While visiting Southeast Anatolia a decade ago, I watched earthmovers tear up the ground for Turkey’s gargantuan, twenty-two-dam GAP project on the Tigris and Euphrates rivers, and became both fascinated and alarmed by the immense consequences of water control. It was evident that while those dams will bring Turkey’s arid plains to life, they will also certainly deprive Syria and Iraq of fundamental water supplies. Since watching earthmovers plow through the Anatolian hills, I’ve talked to scores of engineers, politicians, farmers, builders, hydrologists, and conservationists to discover what they have to say about managing our water. I discovered that the questions and answers to our water problems are found around the world, some of them in unexpected places.
“The challenge is to get water where it needs to be and to stop wasting it,” Joyce Starr said quietly. “As we speak, another lake is disappearing. Until you get a strong hold, philosophically, intellectually, practically, on the economics of survival, you can put Band-Aids on it but you can’t resolve it.”
As communities run out of water, new dams and canals will be built. When people riot in the streets over water, no cost will be too high, and concerns over consequences will go unheeded. “When you hear a number of people saying that something must be done, something must be done at once,” said the imperial dam-builder Sir William Willcocks at the turn of the twentieth century, “you may be quite sure that something foolish will be done.”
We can no longer afford foolishness. We are using our supplies of clean fresh water at a rate outpacing population growth. How well we manage the water we have is becoming a matter of life and death more quickly than we are prepared for. As pressure increases, the decisions we make need to be good ones. It’s important to understand what works, and what does not and why.
HOLD BACK THE SEA
Climate Shock and Rising Waters
Your foe Oceanus does not rest or sleep either by day or by night, but comes suddenly, like a roaring lion, seeking to devour the whole land. To have kept your country, then, is a great victory.
ANDRIES VIERLINGH, TRACTAET VAN DYCKAGIE, C. 1575
This is a strange country, an inverse country,” waterman Pieter Huisman tells me. “In fact, there is no country!” Watery, boggy Holland, which looks deceptively like land and is home to some of the most pragmatic people on earth, is awash in contradictions. With four hundred inhabitants per square kilometer, the Netherlands is the most intensely populated place in Europe. Yet, if the Dutch were to stop pumping and unman their dikes, half of Holland would disappear. And that half is where three-quarters of the population of the Netherlands live.
Huisman, the head of the Flood Control Division of the Rijkswaterstaat is a pleasant-looking Dutchman, sandy-haired and earnest.
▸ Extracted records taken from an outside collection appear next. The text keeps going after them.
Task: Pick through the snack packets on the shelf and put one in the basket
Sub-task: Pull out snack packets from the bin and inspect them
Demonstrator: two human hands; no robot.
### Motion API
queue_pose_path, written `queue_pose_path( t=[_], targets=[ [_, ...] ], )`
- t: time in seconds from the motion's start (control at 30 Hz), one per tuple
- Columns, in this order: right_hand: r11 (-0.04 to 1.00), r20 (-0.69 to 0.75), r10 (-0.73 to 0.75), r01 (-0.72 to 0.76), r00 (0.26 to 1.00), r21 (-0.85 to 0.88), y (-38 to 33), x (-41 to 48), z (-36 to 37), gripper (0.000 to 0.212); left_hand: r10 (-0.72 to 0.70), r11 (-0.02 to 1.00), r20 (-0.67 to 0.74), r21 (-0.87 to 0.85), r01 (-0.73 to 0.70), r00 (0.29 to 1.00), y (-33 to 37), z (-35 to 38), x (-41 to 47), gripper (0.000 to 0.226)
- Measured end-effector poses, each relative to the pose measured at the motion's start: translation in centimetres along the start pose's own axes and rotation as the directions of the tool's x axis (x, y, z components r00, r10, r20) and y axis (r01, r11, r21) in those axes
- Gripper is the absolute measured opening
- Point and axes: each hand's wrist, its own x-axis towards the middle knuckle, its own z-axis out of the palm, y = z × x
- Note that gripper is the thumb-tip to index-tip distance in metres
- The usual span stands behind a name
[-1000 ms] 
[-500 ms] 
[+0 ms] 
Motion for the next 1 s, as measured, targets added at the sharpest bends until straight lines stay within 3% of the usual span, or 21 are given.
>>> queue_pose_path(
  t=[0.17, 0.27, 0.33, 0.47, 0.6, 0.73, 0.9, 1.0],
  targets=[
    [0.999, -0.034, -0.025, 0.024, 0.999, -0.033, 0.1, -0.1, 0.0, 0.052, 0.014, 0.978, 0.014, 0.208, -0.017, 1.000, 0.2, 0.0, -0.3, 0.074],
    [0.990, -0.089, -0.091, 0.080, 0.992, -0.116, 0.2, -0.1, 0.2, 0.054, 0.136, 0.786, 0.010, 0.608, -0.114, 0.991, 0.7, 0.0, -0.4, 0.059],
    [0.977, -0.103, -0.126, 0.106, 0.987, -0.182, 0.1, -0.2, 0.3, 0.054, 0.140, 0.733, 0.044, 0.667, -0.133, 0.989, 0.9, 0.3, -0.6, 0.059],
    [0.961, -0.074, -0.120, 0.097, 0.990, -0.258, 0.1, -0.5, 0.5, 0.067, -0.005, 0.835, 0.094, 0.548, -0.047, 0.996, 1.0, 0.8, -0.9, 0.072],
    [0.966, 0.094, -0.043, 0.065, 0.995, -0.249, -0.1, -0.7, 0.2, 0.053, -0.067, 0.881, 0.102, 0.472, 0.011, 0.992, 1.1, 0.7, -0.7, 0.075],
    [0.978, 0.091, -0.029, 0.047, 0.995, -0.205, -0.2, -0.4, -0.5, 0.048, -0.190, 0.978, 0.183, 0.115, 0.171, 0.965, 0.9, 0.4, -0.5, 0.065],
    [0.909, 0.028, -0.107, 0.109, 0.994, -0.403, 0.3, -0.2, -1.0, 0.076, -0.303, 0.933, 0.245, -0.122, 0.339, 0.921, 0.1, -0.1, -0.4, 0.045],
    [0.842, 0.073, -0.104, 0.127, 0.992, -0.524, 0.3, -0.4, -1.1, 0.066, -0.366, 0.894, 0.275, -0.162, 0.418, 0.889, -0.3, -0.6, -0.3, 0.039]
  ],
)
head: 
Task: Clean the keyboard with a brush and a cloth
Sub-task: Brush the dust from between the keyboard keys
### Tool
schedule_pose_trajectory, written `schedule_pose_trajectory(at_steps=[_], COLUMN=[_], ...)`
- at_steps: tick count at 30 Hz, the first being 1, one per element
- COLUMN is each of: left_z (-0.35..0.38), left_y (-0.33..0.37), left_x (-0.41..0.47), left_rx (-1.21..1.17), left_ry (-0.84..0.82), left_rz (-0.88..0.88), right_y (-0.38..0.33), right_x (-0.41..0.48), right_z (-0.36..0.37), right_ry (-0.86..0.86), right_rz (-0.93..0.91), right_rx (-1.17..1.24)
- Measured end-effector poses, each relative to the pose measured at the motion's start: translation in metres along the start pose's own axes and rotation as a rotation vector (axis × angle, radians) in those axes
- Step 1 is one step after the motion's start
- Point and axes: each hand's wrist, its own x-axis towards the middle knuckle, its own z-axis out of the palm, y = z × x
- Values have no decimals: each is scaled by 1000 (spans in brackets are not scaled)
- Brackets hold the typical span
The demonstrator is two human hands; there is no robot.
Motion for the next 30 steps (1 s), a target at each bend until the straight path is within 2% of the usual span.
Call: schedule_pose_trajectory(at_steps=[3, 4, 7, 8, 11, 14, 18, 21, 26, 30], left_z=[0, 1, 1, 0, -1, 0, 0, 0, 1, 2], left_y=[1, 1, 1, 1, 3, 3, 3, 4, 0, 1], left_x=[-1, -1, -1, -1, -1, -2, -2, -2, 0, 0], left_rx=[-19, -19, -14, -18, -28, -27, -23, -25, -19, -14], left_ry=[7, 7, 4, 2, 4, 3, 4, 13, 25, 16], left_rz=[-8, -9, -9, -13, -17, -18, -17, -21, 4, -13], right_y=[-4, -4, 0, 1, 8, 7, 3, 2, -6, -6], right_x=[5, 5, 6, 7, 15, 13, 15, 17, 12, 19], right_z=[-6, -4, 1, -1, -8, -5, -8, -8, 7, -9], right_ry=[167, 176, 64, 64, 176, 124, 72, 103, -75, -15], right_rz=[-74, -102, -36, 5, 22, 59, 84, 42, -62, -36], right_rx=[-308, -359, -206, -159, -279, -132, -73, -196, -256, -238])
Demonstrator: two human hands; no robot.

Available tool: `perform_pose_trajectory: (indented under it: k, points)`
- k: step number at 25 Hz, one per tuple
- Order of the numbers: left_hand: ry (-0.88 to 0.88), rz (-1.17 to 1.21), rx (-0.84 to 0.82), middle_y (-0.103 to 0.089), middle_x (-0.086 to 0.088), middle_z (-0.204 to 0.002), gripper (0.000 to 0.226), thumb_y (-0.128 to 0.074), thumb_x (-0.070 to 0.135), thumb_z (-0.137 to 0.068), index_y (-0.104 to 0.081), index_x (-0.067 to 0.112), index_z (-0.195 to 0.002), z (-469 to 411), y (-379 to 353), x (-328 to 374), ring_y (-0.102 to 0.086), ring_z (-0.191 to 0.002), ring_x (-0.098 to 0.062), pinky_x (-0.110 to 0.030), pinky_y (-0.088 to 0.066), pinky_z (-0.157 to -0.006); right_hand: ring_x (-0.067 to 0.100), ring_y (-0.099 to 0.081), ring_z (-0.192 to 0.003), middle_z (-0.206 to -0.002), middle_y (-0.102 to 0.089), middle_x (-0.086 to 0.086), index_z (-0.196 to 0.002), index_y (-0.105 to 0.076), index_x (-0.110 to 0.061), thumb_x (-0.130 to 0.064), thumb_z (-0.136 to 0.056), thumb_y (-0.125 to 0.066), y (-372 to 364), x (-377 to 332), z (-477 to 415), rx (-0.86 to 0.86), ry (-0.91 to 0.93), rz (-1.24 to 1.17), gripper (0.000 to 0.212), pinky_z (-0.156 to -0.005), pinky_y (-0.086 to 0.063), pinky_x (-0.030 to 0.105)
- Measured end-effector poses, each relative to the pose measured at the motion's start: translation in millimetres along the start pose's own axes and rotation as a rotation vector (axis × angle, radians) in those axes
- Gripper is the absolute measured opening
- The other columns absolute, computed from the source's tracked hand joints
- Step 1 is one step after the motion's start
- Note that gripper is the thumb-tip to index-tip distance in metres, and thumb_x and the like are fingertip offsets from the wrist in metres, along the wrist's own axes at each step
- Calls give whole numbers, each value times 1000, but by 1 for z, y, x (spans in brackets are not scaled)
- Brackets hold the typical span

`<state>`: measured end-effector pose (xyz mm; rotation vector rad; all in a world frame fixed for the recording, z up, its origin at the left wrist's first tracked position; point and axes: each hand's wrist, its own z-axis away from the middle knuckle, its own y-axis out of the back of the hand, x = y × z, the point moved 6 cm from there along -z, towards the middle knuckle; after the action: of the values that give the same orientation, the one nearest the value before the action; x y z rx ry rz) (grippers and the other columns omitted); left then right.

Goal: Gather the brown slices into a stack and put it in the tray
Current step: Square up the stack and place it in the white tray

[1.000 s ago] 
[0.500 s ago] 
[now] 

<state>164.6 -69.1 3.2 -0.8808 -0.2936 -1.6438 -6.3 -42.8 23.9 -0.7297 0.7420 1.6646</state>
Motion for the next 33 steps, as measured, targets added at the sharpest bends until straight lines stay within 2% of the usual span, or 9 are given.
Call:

In his suit and tie, he resembles a Shell Oil executive more than the sort of big-booted fellow you might expect to be identified as a “waterman.” Unhampered by his business attire, he and I tromp around a sprawling area of ditches, canals, and polders not far from Den Haag, where he speaks of twelve different levels of water within five hundred feet. Disbelieving, I make him show me all twelve. The water moves steadily; it is pumped up, stored, discharged by gravity, pumped down, flushed, drained, and pumped up again. The complexity of maintaining the layers is staggering. “Every water level has its meaning,” says Huisman. “Because the dikes and embankments are built in peat and clay, you have to control water level in order to maintain banks. If you have a drop in level, they crumble. Water will overtop inner embankments. You will soon have wet feet.”
Huisman lives in Zoetermeer, a new town built on reclaimed land. When foreign guests arrive, he explains to them that the ground-floor living room in which they are sitting is below sea level. “This means that if the water comes they will also drown on the first floor.” On the second floor, above sea level, he announces cheerfully, he keeps a canoe.
Huisman and I drive across the bottom of a lake reclaimed in 1642. We are thirteen feet below sea level, navigating roads on which houses cling dramatically to earthen banks lapped by waves. The Dutch are so confident in the men who control the water that they have built their houses on piles and bundled them close to canals—when the wind blows, water brushes their doors. In the very bosom of water, they have adorned their little dry houses with shutters, trees, rock gardens, and mailboxes, all signs of permanency—or maybe just hubris. Huisman tells me about an abandoned Roman castle. It lies under water four miles from shore, on land that the sea reclaimed from the Dutch.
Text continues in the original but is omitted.